• _Work to complete_:
Scan the material for the word "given", and copy each line where it shows up.

• _Raw data_:
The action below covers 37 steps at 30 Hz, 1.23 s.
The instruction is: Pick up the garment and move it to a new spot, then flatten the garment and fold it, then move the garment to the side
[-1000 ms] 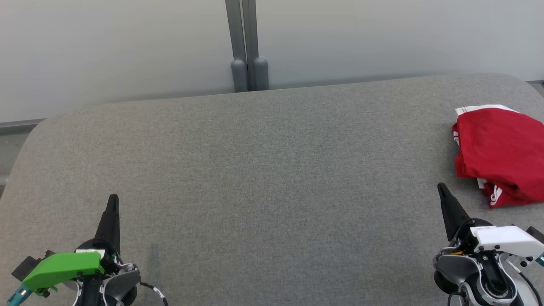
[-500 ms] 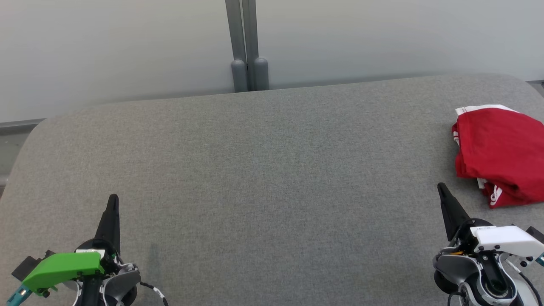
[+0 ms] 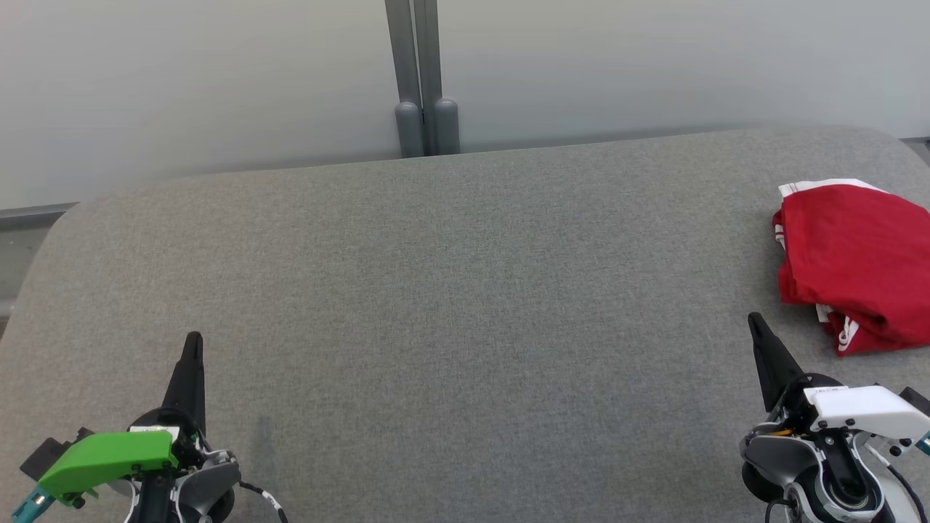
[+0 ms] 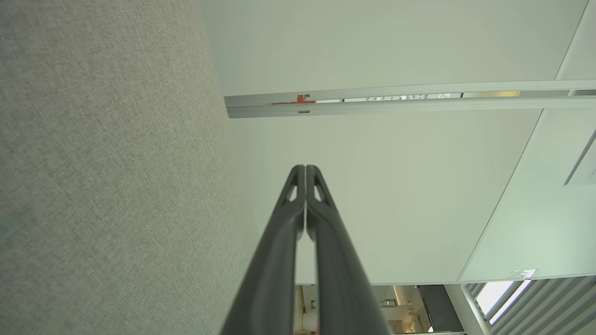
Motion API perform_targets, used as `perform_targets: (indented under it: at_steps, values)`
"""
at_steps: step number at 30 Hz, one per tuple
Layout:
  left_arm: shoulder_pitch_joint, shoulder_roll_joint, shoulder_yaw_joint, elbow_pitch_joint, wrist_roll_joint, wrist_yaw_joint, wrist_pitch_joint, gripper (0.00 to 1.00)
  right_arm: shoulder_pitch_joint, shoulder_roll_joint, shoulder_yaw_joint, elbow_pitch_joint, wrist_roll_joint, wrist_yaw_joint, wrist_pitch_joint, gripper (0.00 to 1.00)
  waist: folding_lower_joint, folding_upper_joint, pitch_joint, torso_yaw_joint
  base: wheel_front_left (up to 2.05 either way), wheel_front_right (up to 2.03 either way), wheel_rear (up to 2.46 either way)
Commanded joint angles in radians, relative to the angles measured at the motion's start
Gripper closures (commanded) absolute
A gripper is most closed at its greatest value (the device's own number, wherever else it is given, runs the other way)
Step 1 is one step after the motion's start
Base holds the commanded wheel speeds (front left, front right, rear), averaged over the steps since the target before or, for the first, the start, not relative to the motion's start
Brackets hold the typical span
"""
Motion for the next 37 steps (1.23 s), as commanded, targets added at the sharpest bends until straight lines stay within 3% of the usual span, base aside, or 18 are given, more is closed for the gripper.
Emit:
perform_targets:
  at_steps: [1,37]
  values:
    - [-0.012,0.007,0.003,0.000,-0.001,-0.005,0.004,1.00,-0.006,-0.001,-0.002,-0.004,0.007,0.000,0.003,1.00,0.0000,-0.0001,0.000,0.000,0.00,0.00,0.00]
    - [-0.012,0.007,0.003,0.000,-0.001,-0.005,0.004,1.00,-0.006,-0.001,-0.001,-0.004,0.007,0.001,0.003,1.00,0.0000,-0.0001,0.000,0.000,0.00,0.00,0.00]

• _Solution to this problem_:
A gripper is most closed at its greatest value (the device's own number, wherever else it is given, runs the other way)
Motion for the next 37 steps (1.23 s), as commanded, targets added at the sharpest bends until straight lines stay within 3% of the usual span, base aside, or 18 are given, more is closed for the gripper.

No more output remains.